Per favorire l’aumento della domanda di lavoro femminile occorre aumentare la presenza delle donne nei percorsi formativi e di istruzione che possano dar loro sbocchi occupazionali in quei settori dove la loro presenza è minore. Tutto ciò però necessiterebbe di maggiori risorse finanziarie a disposizione e in parallelo, di adeguate norme politiche.

Un esempio: dalle quote rosa nel Codice degli appalti al PNRR

Con il comunicato del 30 novembre 2022, l’ANAC forniva indicazioni e suggerimenti specifici alle stazioni appaltanti per l’applicazione dell’articolo 46 bis del Codice delle pari opportunità, introdotto dall’articolo 4 della legge del 5 novembre 2021 n. 162, in base al quale era richiesta la previsione nei bandi di gara, di criteri premiali in relazione al possesso della certificazione della parità di genere.

In particolare, venivano fornite indicazioni in merito alle certificazioni sulla parità di genere oltre ad evidenziare la necessità di rispettare i principi di proporzionalità e ragionevolezza, nella determinazione del maggior punteggio da attribuire in relazione all’adozione di politiche volte a favorire la parità di genere.

Inoltre, con l’art. 47 del decreto legge del 31 maggio del 2021 n. 77, convertito con modifiche nella legge del 29 luglio 2021 n.108, sono descritte le disposizioni volte a favorire le pari opportunità di genere e generazionali nell’ambito delle procedure afferenti l’affidamento dei contratti pubblici, finanziati in tutto o in parte con le risorse previste dal Piano Nazionale di Ripresa e Resilienza (PNRR), con l’intento di eliminare il divario di genere e quello generazionale e che va a permeare circa 50 misure del PNRR.

Tra gli obblighi l’assunzione di una quota pari al 30% per quanto riguarda l’occupazione giovanile e una pari al 30% per quella femminile. Politiche queste che potrebbero apportare dei risultati nella riduzione del gender gap.
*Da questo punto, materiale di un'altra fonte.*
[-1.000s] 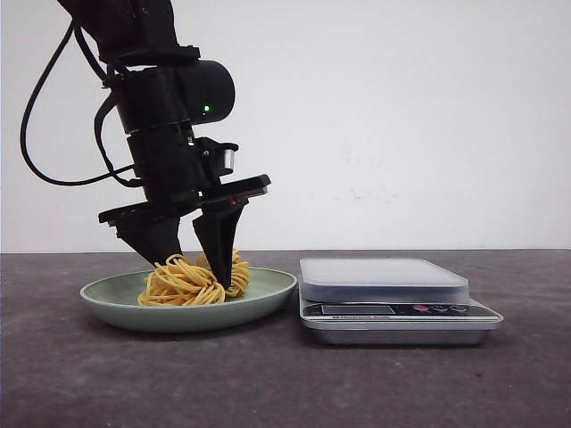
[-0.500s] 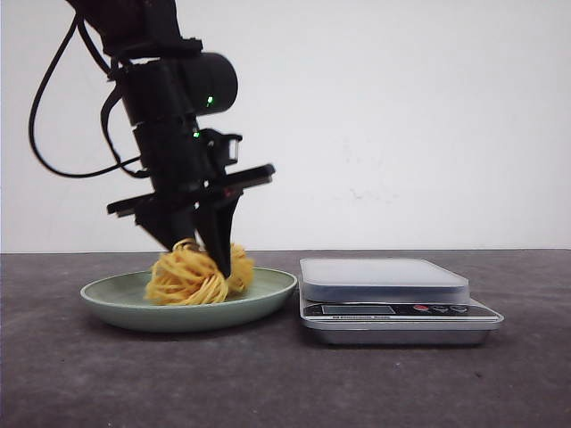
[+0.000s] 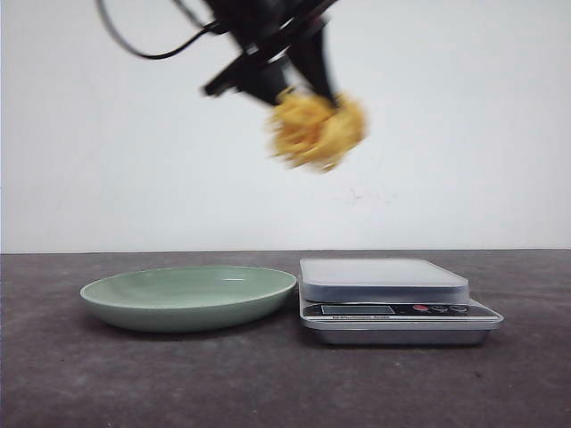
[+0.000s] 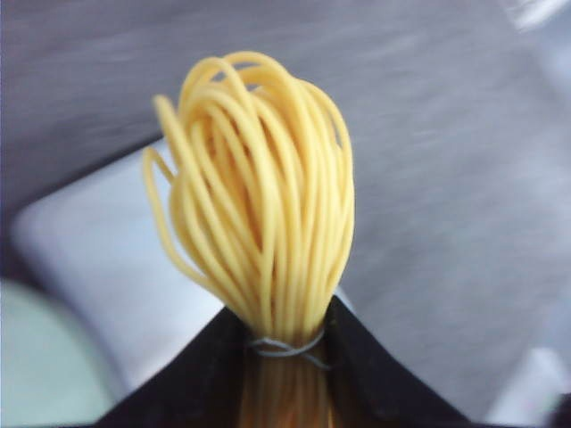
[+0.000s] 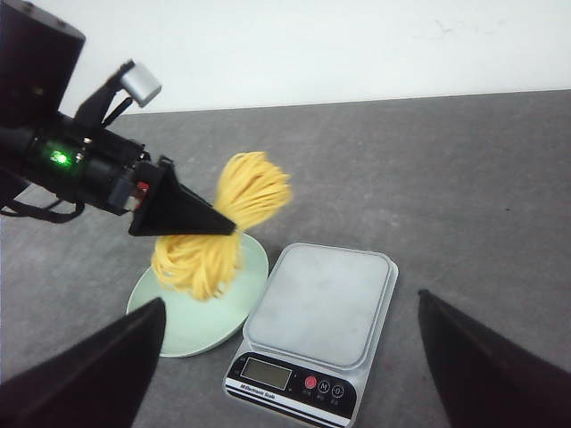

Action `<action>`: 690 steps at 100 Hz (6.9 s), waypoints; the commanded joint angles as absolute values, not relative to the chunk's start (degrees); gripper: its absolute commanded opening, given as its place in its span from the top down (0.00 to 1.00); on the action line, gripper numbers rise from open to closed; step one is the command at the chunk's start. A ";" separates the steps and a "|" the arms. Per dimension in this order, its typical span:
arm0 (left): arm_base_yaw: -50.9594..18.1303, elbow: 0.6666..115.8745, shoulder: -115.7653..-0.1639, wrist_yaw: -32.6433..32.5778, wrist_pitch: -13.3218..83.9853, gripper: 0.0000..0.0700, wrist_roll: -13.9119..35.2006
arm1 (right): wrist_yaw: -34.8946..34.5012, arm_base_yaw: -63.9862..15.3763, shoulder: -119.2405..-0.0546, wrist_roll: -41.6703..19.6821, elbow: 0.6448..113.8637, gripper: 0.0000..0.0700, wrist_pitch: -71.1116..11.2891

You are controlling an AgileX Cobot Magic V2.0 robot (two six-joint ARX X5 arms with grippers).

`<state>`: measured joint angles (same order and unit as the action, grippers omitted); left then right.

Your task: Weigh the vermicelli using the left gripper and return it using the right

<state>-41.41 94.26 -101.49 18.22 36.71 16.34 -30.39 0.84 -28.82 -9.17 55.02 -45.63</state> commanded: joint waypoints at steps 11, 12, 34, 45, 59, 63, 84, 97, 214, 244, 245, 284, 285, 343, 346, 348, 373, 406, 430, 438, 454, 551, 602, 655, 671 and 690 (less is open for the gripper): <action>-42.50 95.61 -103.28 19.00 28.64 0.98 26.35 | -30.63 0.75 -29.10 -8.43 55.99 0.18 -45.28; -42.50 95.61 -103.37 19.03 28.40 0.98 26.81 | -30.63 0.75 -29.10 -8.40 55.99 0.18 -45.28; -42.50 95.61 -107.00 19.20 23.44 0.98 35.55 | -30.81 0.75 -29.08 -8.36 55.99 0.18 -45.28; -42.41 95.61 -109.67 19.35 23.35 0.98 36.77 | -31.53 0.75 -29.08 -8.36 55.99 0.18 -45.28; -42.35 95.61 -112.60 19.62 23.68 0.98 36.97 | -31.55 0.71 -29.08 -8.38 55.99 0.18 -45.30; -42.15 95.61 -113.32 19.59 24.05 0.98 36.97 | -31.57 0.71 -29.08 -8.38 55.99 0.18 -45.32; -40.99 95.61 -116.25 20.01 25.12 0.98 36.42 | -31.53 0.71 -29.08 -8.36 55.99 0.18 -45.34; -40.75 95.61 -117.27 19.94 25.54 0.98 35.46 | -31.53 0.71 -29.08 -8.36 55.99 0.18 -45.34; -35.33 96.09 -92.23 15.18 32.23 0.33 19.57 | -31.51 0.71 -29.08 -8.08 55.99 0.18 -46.76; -36.10 96.09 -68.69 4.78 44.56 0.33 11.44 | -31.53 0.71 -29.08 -8.05 55.99 0.18 -47.00; -36.14 96.09 -67.94 4.10 45.06 0.33 11.14 | -31.53 0.71 -29.08 -8.03 55.99 0.18 -47.05; -36.67 95.98 -43.11 -10.79 63.26 0.33 9.30 | -31.53 0.71 -29.08 -6.66 55.99 0.18 -48.12; -36.64 95.96 -42.61 -10.87 63.79 0.33 9.56 | -31.53 0.71 -29.08 -6.66 55.99 0.18 -48.12; -36.34 59.00 -13.47 -14.22 61.60 0.35 17.67 | -31.46 0.43 -29.52 -6.94 55.99 0.18 -47.13; -36.34 56.80 -12.29 -14.20 60.93 0.38 17.85 | -31.53 0.32 -29.82 -7.29 55.99 0.19 -46.92; -36.34 55.42 -11.70 -14.20 60.40 0.39 18.15 | -31.53 0.12 -30.06 -7.55 55.99 0.20 -46.72; -36.38 50.04 -10.81 -13.45 58.48 0.39 20.12 | -31.44 -3.51 -36.25 -12.40 56.12 0.20 -42.26; -36.38 50.04 -10.81 -13.52 57.36 0.39 20.01 | -19.79 -15.81 -55.42 -15.46 63.29 0.20 -40.71; -36.38 50.04 -10.81 -13.50 57.65 0.39 19.99 | -10.48 -25.65 -73.06 -18.37 74.52 0.20 -44.69; -36.38 50.04 -10.81 -13.50 57.91 0.39 19.99 | -10.48 -26.70 -78.52 -19.40 78.59 0.20 -46.50; -36.38 50.04 -10.81 -13.50 58.41 0.39 19.99 | -10.61 -27.42 -88.40 -21.12 85.27 0.20 -49.30; -36.38 50.04 -10.81 -13.52 59.13 0.39 19.84 | -11.25 -28.49 -110.59 -23.33 87.88 0.60 -45.21; -36.38 50.04 -10.81 -13.74 59.13 0.39 19.09 | -8.99 -28.53 -107.20 -20.84 88.27 1.00 -45.41; -36.38 50.04 -10.81 -13.74 58.94 0.39 19.16 | -16.51 -39.13 -96.16 -19.68 94.74 1.00 -42.96; -36.38 50.04 -10.81 -13.74 59.13 0.39 19.57 | -16.51 -43.46 -97.30 -21.96 94.98 1.00 -35.92; -36.38 50.04 -10.81 -13.74 59.16 0.39 19.84 | -16.19 -44.23 -101.43 -23.44 94.98 1.00 -32.12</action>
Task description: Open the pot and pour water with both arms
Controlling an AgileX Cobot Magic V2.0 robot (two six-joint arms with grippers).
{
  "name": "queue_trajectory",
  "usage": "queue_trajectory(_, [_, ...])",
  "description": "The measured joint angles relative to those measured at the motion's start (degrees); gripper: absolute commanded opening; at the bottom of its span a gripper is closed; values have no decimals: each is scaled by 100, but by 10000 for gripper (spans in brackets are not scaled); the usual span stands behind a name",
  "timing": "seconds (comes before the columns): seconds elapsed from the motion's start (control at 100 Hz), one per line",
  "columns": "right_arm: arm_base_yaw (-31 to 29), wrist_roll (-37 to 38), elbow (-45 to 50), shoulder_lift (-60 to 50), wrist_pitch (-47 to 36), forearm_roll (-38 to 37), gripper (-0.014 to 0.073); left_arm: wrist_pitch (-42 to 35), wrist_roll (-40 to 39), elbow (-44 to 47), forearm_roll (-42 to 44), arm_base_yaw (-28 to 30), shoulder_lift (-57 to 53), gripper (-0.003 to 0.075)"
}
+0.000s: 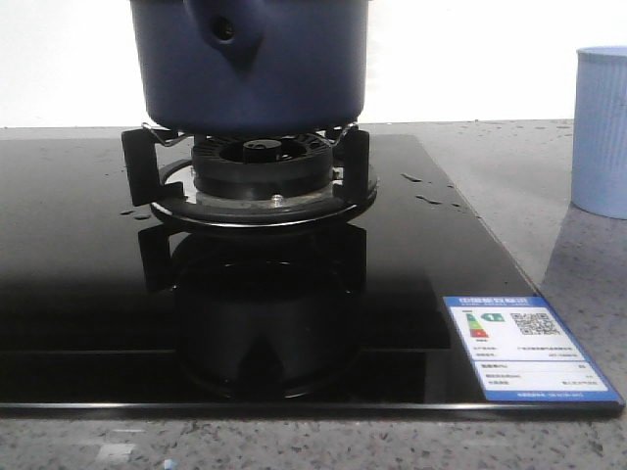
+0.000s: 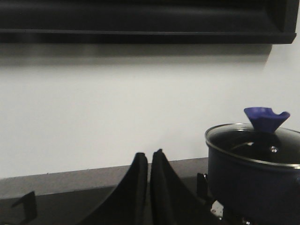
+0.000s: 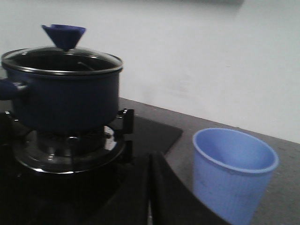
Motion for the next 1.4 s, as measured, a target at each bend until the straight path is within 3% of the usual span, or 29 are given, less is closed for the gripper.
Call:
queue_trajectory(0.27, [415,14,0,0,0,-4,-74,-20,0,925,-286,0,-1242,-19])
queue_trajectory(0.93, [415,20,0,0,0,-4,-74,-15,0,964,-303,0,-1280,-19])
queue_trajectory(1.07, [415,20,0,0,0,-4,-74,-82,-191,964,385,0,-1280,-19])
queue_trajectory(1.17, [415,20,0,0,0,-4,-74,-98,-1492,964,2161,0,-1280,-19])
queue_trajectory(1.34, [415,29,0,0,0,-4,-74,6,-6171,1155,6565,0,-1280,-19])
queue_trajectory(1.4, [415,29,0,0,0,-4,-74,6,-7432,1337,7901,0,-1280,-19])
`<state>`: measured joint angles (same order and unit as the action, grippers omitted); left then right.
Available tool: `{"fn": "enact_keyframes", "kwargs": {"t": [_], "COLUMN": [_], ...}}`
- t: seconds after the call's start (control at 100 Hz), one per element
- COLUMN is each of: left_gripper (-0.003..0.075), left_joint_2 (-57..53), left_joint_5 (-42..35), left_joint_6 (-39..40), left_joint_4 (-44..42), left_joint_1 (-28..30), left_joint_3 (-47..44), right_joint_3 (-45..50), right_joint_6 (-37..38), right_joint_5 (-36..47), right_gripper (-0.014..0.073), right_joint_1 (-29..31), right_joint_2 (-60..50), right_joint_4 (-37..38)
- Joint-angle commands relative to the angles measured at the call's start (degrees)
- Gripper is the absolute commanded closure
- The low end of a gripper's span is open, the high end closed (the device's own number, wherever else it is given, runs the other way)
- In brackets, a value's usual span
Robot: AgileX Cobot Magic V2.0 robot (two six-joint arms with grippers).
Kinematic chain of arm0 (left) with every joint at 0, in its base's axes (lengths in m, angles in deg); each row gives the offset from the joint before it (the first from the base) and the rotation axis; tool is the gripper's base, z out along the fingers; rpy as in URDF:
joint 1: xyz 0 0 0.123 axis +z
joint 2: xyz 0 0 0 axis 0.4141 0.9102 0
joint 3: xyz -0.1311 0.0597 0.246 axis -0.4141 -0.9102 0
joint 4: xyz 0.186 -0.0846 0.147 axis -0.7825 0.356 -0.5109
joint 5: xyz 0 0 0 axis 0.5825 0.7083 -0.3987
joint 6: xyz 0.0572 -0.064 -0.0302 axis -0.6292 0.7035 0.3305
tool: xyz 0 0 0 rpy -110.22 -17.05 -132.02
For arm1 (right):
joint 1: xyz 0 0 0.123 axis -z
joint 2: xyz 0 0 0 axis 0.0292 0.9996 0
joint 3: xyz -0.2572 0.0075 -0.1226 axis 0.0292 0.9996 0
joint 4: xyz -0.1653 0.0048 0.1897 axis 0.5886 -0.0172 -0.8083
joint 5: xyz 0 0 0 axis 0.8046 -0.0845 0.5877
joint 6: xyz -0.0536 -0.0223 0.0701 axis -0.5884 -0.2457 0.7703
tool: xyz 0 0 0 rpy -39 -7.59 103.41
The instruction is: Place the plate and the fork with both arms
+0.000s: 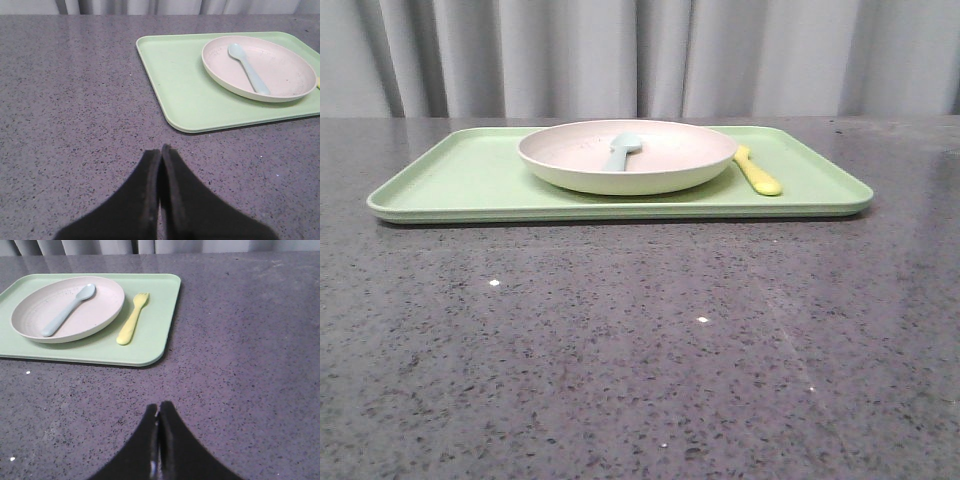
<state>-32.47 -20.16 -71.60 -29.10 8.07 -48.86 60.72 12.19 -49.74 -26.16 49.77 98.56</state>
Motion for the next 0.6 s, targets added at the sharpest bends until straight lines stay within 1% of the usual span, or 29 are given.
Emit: {"fn": "enact_keyframes", "kwargs": {"t": [0.0,0.17,0.59], "left_gripper": [0.0741,0.0741,0.0741], "left_joint_2": [-0.22,-0.32,-0.32], "left_joint_5": [-4.72,-3.58,-3.58], "left_joint_6": [0.68,0.68,0.68], "left_joint_4": [-0.13,0.50,0.50], "left_joint_1": [-0.27,-0.27,-0.27], "left_joint_3": [1.18,0.83,0.83], "right_joint_3": [-1.05,-1.05,-1.05], "right_joint_6": [-0.72,-0.72,-0.72], "right_joint_5": [4.55,4.00,3.98], "right_gripper": [0.0662,0.0662,0.0662], "right_joint_1": [0.12,0.12,0.12], "right_joint_2": [-1.09,-1.23,-1.23], "right_joint_4": [1.58,1.58,1.58]}}
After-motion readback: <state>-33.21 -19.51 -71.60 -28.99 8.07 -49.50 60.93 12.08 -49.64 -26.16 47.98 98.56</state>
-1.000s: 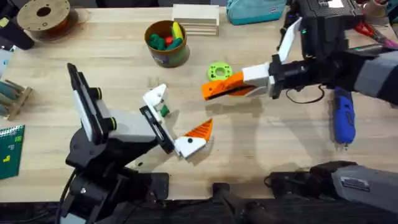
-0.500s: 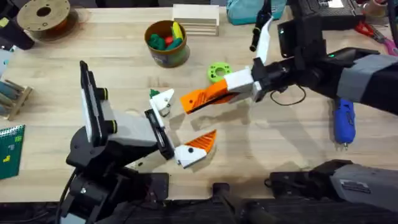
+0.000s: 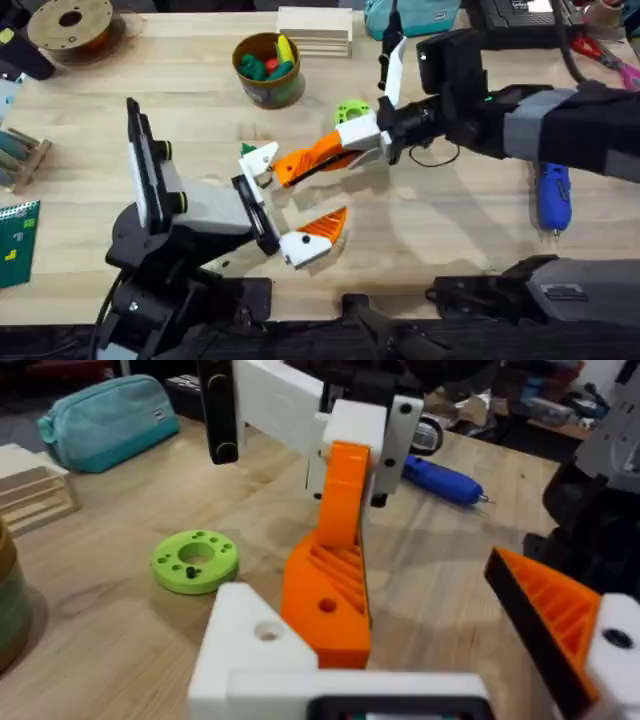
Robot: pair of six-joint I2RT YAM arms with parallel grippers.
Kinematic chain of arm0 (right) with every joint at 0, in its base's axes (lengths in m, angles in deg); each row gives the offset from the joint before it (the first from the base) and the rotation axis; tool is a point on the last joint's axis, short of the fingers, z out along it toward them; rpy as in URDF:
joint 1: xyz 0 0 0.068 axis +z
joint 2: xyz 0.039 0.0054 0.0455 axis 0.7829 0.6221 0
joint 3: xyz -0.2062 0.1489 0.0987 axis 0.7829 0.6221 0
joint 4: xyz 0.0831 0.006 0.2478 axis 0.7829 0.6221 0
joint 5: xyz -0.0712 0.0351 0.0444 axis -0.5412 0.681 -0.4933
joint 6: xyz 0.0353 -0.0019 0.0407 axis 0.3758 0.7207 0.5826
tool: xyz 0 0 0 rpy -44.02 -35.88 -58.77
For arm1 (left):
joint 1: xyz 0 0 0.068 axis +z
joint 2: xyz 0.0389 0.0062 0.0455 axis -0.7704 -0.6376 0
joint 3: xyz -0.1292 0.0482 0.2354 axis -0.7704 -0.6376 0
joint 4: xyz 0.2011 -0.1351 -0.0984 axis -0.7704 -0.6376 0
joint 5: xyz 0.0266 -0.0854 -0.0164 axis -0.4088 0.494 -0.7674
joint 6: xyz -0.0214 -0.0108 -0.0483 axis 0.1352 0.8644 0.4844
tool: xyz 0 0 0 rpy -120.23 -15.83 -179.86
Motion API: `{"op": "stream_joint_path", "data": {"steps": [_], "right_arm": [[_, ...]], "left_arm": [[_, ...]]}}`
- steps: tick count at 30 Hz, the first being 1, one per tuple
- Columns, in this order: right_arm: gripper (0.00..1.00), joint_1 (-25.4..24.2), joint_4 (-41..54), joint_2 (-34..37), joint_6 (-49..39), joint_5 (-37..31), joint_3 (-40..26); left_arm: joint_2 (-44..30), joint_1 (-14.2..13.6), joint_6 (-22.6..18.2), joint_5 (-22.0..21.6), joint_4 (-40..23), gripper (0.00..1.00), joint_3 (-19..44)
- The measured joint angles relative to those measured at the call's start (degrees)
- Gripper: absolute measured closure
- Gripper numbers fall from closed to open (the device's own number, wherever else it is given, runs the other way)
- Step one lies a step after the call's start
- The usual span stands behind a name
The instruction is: Pick up the gripper from the table and insert it into the empty holder that is missing its gripper. Then pick up a screw, insert it into the mounting hole, and use the screwdriver to tighten it. Finally, clean up the table by picking up the vegetable and placing it into the bucket.
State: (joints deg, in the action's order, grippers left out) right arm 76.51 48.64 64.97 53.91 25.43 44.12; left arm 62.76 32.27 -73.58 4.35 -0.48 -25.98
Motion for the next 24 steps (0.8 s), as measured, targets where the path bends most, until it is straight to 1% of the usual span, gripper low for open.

Per quanto riguarda gli appalti però, nello schema del Nuovo Codice proposto dal Governo, non vi è più l’obbligo ma solo la facoltà di prevedere meccanismi premiali per la parità di genere e le opportunità generazionali oltre alla riduzione dell’entità delle cauzioni provvisorie, in caso di possesso della certificazione di parità di genere, dal 30 al 20% (al contrario di come veniva stabilita nell’art. 93 del decreto 50/2016). Dunque, il nuovo schema tratta comunque il tema della parità di genere ma non più in termini d’obbligo che come abbiamo visto, è prevista nell’art. 47 della disciplina Pnrr, ma in termini di facoltà. Le norme Pnrr vengono quindi stabilizzate ed estese a regime a tutti i contratti pubblici ma la norma del codice rimane facoltativa.  

Al momento, il nuovo schema è stato posto all’attenzione delle commissioni parlamentari e si dovrà attendere i prossimi mesi per capire se il Codice verrà approvato con queste modifiche o meno, in un contesto, quello italiano, in cui le norme sulla parità di genere sono più urgenti che mai.